STOCK PURCHASE AGREEMENT
Exhibit 10.1
THIS STOCK PURCHASE AGREEMENT (this “Agreement”) is made and entered into by and between White
River Bancshares Company, a corporation organized pursuant to the laws of the State of Arkansas
(“Buyer”); and Home Bancshares, Inc., a corporation organized pursuant to the laws of the State of
Arkansas (“Seller”).
W-I-T-N-E-S-S-E-T-H
For good and valuable consideration, Seller and Buyer agree as follows:
1. Definitions. For all purposes of this Agreement, the following terms shall have
the following meanings:
“Agreement” shall mean this Stock Purchase Agreement.

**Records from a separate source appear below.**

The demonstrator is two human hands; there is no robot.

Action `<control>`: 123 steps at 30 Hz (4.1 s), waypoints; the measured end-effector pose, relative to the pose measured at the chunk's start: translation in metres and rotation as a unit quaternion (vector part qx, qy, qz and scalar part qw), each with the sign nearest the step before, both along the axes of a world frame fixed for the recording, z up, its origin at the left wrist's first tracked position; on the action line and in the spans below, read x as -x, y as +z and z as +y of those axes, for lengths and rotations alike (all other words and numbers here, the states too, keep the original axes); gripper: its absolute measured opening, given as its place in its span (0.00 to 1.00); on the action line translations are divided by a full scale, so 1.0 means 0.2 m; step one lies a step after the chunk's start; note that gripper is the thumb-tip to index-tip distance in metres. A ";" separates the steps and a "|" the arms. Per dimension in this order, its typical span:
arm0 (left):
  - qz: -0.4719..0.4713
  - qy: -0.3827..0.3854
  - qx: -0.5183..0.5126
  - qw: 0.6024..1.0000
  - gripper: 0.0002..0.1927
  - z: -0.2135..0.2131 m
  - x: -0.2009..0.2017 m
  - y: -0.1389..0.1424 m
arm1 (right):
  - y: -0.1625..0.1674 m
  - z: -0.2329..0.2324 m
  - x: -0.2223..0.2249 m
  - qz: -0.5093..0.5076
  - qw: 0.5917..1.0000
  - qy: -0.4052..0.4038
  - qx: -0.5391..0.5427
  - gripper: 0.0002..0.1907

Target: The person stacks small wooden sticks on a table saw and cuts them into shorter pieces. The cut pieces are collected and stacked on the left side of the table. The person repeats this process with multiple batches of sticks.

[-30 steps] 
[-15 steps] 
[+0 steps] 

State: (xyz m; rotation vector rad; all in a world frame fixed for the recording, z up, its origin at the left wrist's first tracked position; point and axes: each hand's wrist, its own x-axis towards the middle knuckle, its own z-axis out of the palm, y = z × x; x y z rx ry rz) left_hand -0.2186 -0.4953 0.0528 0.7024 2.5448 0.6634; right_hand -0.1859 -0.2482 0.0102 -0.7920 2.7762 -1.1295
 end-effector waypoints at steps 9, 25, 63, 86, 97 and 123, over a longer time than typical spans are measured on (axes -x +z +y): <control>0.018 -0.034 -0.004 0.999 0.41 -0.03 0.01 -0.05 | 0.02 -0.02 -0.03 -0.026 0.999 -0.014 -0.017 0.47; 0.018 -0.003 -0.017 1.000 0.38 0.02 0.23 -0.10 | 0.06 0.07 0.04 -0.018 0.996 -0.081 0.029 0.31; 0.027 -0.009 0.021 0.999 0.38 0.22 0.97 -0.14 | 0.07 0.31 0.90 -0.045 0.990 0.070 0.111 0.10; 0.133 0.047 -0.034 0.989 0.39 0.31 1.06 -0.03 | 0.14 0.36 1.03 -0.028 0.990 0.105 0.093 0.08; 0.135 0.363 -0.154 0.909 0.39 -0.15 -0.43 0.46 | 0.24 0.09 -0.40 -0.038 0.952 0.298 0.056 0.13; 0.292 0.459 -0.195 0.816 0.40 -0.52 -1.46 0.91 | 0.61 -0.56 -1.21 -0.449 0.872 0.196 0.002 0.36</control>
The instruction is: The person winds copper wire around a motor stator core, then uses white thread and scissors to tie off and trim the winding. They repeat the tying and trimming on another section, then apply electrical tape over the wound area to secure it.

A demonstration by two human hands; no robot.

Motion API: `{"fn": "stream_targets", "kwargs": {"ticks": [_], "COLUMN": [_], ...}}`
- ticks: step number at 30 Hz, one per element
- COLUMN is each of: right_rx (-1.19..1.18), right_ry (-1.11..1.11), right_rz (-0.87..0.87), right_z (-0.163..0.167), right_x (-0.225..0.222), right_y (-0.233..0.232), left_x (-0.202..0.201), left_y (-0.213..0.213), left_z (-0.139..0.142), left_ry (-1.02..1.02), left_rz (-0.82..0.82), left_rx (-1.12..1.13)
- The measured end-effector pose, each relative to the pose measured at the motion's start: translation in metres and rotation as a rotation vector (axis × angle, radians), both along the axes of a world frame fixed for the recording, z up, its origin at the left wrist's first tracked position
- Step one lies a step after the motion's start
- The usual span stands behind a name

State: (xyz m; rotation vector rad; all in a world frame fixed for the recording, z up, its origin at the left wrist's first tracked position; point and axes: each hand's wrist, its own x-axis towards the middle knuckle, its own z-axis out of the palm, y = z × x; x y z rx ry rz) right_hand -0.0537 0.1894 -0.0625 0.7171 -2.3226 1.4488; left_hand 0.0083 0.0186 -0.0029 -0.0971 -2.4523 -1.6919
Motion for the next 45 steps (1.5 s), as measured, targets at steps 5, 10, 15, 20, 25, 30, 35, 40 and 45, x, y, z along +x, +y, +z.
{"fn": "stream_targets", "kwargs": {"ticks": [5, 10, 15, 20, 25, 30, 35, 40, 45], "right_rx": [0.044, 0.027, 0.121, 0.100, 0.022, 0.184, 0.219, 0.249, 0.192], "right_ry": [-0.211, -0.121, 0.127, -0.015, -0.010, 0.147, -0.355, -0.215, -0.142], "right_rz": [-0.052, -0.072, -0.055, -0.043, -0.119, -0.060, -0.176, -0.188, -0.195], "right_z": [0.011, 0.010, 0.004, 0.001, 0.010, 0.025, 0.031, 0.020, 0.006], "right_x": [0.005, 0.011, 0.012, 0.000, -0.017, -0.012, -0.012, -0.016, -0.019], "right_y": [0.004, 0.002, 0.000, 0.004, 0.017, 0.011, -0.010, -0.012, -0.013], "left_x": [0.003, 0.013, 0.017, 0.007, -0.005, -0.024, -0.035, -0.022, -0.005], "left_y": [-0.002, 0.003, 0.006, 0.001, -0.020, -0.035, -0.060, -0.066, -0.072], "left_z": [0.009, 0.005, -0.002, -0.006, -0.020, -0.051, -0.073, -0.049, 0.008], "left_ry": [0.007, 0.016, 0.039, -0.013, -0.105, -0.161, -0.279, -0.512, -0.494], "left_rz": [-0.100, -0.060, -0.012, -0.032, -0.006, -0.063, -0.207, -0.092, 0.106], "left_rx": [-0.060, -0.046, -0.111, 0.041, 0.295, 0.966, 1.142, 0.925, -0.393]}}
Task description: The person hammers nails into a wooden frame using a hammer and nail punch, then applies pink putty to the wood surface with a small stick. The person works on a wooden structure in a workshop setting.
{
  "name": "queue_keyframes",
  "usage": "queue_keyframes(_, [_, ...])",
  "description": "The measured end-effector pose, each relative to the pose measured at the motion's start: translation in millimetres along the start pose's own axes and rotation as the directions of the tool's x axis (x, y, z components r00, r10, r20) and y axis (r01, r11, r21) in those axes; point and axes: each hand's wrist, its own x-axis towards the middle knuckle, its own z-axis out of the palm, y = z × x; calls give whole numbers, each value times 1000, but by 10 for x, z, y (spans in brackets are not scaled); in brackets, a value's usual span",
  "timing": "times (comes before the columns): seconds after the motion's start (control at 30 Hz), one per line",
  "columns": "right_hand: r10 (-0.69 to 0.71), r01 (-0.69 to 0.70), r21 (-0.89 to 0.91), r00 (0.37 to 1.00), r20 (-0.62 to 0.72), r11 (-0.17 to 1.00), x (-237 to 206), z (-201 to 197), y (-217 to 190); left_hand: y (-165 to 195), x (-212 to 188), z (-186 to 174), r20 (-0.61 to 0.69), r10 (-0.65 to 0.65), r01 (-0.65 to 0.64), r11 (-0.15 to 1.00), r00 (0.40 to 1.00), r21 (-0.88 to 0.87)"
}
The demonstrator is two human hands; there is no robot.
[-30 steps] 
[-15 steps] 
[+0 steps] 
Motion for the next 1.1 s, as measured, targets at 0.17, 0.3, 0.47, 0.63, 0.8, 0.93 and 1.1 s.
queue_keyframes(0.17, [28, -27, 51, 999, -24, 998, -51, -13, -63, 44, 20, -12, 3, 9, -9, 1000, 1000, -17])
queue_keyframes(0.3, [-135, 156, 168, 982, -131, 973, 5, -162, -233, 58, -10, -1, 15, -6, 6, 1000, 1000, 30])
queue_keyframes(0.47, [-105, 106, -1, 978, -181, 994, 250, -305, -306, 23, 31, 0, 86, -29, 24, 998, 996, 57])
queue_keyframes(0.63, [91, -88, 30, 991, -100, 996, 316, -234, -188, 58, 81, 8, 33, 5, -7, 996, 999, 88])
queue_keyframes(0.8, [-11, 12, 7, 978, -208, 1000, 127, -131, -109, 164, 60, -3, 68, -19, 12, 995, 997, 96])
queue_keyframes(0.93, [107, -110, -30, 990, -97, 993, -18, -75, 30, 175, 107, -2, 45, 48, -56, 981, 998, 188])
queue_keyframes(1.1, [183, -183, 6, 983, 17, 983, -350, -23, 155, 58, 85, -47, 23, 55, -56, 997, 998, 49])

“Bank” shall mean Signature Bank of Arkansas, a state bank organized pursuant to the laws of
the State of Arkansas.
“Business Day” shall mean any day other than Saturday, Sunday or any other day when the Bank
is not open for business.
“Buyer” shall mean White River Bancshares Company, a corporation organized pursuant to the
laws of the State of Arkansas.
“Closing” shall mean the closing of the transactions contemplated by this Agreement.
“Party” shall mean any one or more of Buyer and Seller.
“Purchase Price” shall mean the amount of Nineteen Million Eight Hundred Sixty-one Thousand
Five Hundred Dollars ($19,861,500.00) which is the product of the number of the Seller Shares
multiplied by One Hundred Fifty Dollars ($150.00) per share.
“Seller” shall mean Home Bancshares, Inc., a corporation organized pursuant to the laws of the
State of Arkansas.
“Seller Shares” shall mean all of the issued and outstanding shares of capital stock of Buyer
held by Seller consisting of One Hundred Thirty-two Thousand Four Hundred Ten (132,410) shares of
common stock represented by certificate numbers CS015, CS432, and CS563.
2. Purchase and Sale of Seller Shares.
2.1. Basic Transaction. Subject to the provisions of this Agreement, Buyer agrees to
purchase from Seller, and Seller agree to sell to Buyer, all of the Seller Shares in exchange for
the Purchase Price.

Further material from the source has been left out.